Young-Joon membawa mereka ke kantornya.
“Saya yakin Anda sudah tahu mengapa saya di sini,” kata Nobuhiro.
“Ya, saya dengar Anda ingin membeli beberapa panel surya?”
“Ya. Saya ingin membangun pembangkit listrik kecil di Jepang menggunakan sel surya dan menggunakannya untuk menyerang kebijakan pemerintah Jepang untuk mengaktifkan kembali pembangkit listrik tenaga nuklir.”
“Apakah pemerintah Jepang mulai mengaktifkan kembali pembangkit listrik tenaga nuklir?” tanya Young-Joon.
“Itu ide yang sangat, sangat, sangat bodoh,” kata Nobuhiro.
“Jepang adalah negara yang paling menderita akibat bencana nuklir. Mengaktifkan kembali pembangkit listrik tenaga nuklir tidak hanya akan merusak citra internasional kita, tetapi jika kita melepaskan air yang terkontaminasi dalam prosesnya, kita tidak dapat memprediksi apa yang mungkin terjadi. Lebih jauh lagi, dengan perkembangan sel surya, pembangkit listrik tenaga nuklir tidak lagi diperlukan. Mengaktifkannya kembali sekarang dalam situasi seperti ini? Itu akan menjadi langkah terburuk yang mungkin terjadi.”
“Hm…”
Sambil melipat tangannya, Young-Joon mendengarkan Nobuhiro.
“Mengapa pemerintah Jepang membuat pilihan itu?” tanyanya.

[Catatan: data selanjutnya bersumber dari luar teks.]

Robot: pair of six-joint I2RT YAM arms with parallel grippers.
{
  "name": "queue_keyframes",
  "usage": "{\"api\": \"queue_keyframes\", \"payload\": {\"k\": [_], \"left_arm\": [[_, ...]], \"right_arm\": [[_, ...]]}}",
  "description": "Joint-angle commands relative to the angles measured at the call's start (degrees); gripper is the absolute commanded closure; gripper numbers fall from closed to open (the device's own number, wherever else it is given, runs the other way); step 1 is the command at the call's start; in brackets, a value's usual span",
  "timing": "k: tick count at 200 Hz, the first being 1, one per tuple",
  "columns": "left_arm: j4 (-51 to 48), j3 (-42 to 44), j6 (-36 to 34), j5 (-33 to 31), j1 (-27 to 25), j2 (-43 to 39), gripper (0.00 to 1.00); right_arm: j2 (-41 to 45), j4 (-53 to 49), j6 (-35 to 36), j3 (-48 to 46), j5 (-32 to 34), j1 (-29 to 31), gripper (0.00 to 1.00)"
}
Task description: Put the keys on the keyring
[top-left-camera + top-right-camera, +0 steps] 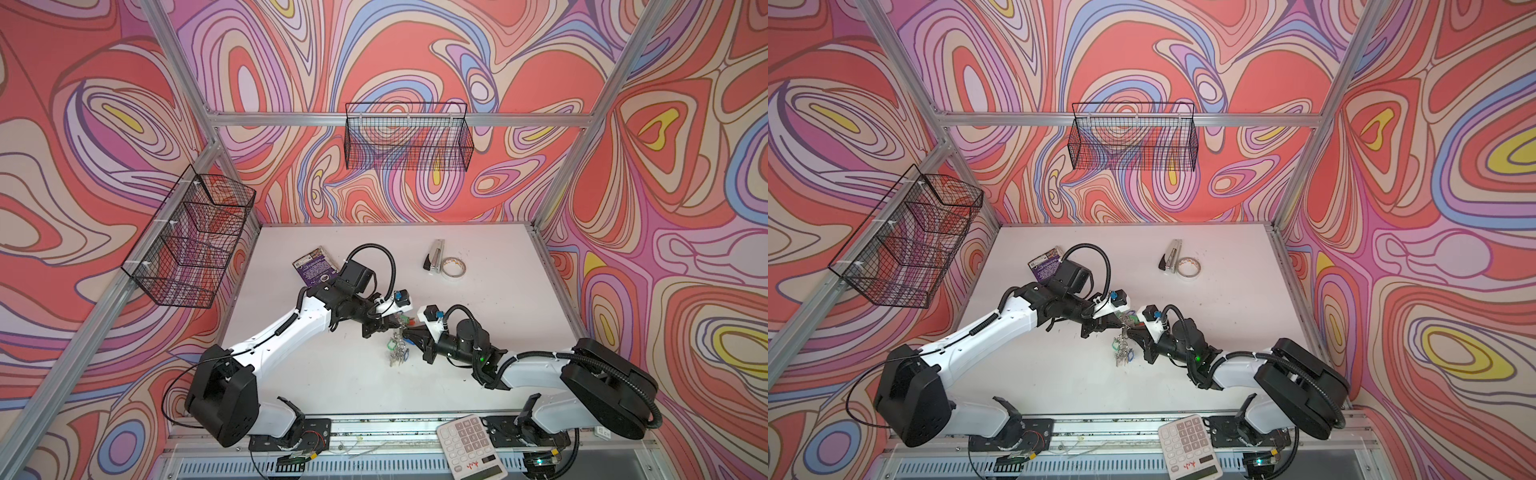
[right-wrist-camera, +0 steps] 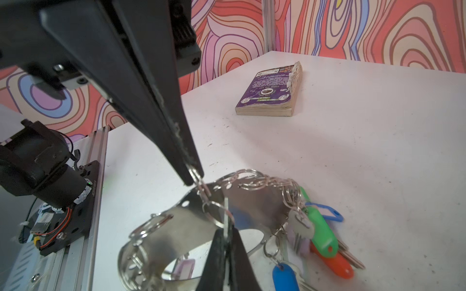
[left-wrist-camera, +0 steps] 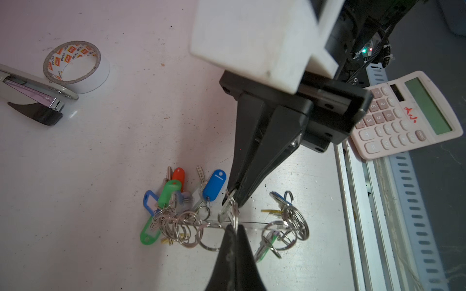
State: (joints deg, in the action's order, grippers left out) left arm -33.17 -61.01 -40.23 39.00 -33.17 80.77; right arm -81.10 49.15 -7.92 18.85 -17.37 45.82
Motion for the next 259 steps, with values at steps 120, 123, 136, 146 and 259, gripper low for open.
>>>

“Karena kapitalisme kroni,” kata Nobuhiro tanpa ragu.
“Kapitalisme kroni?”
“Insiden Fukushima adalah bencana buatan manusia yang sebenarnya dapat dicegah melalui teknologi. Tetapi kita menjadi serakah dan ingin mempertahankan reaktor agar tetap beroperasi sedikit lebih lama, dan itulah yang akhirnya terjadi,” kata Nobuhiro. “Apakah Anda tahu hukuman apa yang diterima oleh orang-orang yang bertanggung jawab sebagai akibatnya?”

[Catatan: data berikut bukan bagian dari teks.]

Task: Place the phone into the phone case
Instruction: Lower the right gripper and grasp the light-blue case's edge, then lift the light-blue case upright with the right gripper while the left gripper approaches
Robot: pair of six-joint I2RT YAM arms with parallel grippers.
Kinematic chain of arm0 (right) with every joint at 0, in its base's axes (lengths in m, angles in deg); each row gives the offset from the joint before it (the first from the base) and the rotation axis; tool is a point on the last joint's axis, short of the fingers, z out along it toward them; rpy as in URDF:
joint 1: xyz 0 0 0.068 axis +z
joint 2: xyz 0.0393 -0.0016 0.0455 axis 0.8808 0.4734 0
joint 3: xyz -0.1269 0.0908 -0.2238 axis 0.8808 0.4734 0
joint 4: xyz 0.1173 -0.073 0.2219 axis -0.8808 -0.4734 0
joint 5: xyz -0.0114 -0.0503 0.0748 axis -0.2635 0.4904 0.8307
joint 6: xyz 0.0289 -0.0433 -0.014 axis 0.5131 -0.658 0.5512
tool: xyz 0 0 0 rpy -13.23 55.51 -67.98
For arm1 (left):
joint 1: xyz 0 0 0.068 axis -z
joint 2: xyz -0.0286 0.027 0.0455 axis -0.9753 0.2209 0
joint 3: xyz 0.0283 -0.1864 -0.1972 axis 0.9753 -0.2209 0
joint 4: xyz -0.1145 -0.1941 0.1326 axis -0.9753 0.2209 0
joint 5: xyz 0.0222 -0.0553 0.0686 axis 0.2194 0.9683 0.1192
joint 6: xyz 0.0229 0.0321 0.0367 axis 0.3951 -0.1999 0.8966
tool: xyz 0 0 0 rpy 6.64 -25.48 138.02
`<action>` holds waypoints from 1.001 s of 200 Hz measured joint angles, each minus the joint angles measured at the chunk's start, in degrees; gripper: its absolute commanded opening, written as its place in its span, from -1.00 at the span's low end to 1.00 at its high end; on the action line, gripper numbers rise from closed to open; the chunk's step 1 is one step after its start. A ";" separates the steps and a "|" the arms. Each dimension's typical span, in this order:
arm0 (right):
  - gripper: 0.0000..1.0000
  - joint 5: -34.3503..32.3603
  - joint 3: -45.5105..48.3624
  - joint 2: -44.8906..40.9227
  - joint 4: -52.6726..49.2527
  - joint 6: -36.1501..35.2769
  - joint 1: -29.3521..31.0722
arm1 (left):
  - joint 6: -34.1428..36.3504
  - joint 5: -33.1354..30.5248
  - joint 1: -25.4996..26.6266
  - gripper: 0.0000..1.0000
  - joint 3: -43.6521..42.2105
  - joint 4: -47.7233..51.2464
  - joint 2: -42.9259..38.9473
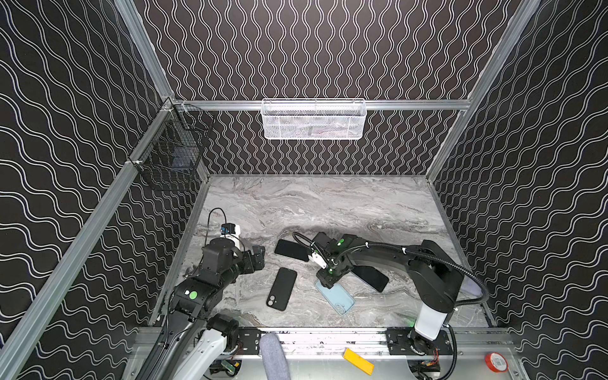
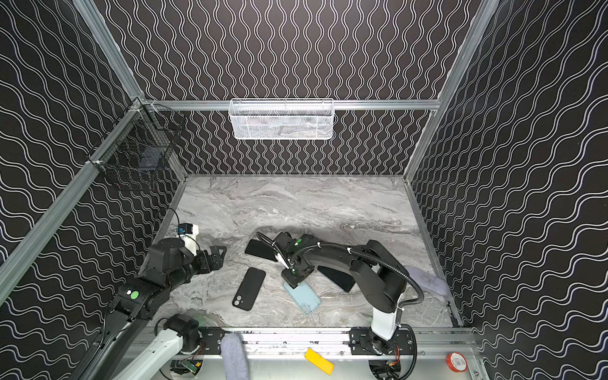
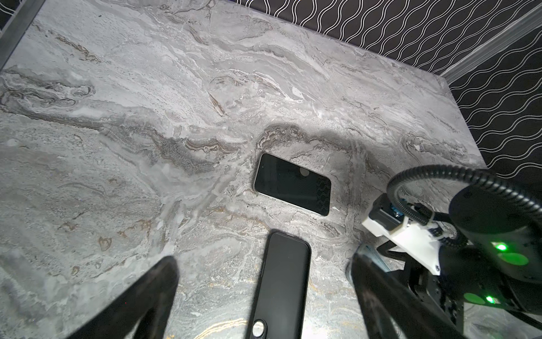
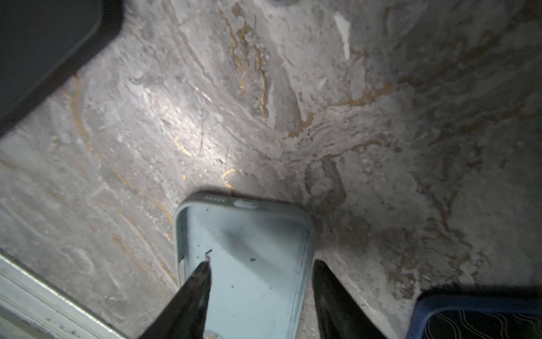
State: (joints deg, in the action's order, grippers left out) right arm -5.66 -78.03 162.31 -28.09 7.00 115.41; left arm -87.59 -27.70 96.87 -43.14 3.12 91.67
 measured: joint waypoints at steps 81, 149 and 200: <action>-0.29 -3.39 0.70 2.05 1.40 2.05 0.00 | -0.26 -0.52 0.00 0.92 0.15 -0.07 -0.04; -0.79 -4.46 -0.35 2.73 2.64 9.73 -0.07 | -1.86 -1.14 0.00 0.93 0.68 -1.92 2.08; -0.88 -3.37 -0.57 2.51 3.50 18.01 -1.51 | -1.86 -1.09 -0.02 0.93 0.76 -2.54 1.18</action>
State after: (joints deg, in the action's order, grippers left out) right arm -9.03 -78.60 164.83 -24.59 25.01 113.91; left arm -89.45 -28.79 96.85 -42.38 0.58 92.85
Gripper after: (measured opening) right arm 0.066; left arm 0.965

“Kalau begitu, pasti hukumannya terlalu ringan. Mungkin dua atau tiga tahun?” kata Young-Joon.
“Hahaha,” Nobuhiro tertawa. “Seandainya saja mereka mendapatkan sebanyak itu. Mereka semua dinyatakan tidak bersalah. Perusahaan memotong gaji mereka sebesar tiga puluh persen, dan selesai.”
“…”
“Alasan Perdana Menteri Atabe menghidupkan kembali reaktor-reaktor tersebut adalah karena industri tenaga nuklir Jepang selalu terkait erat dengan politik, dan hubungan ini menjadi semakin kuat selama proses nasionalisasi.”
Pikiran Clara
Sekarang penulisnya menyerang Jepang LOL dia mengkritik banyak negara, tapi Jepang cukup bisa dimengerti.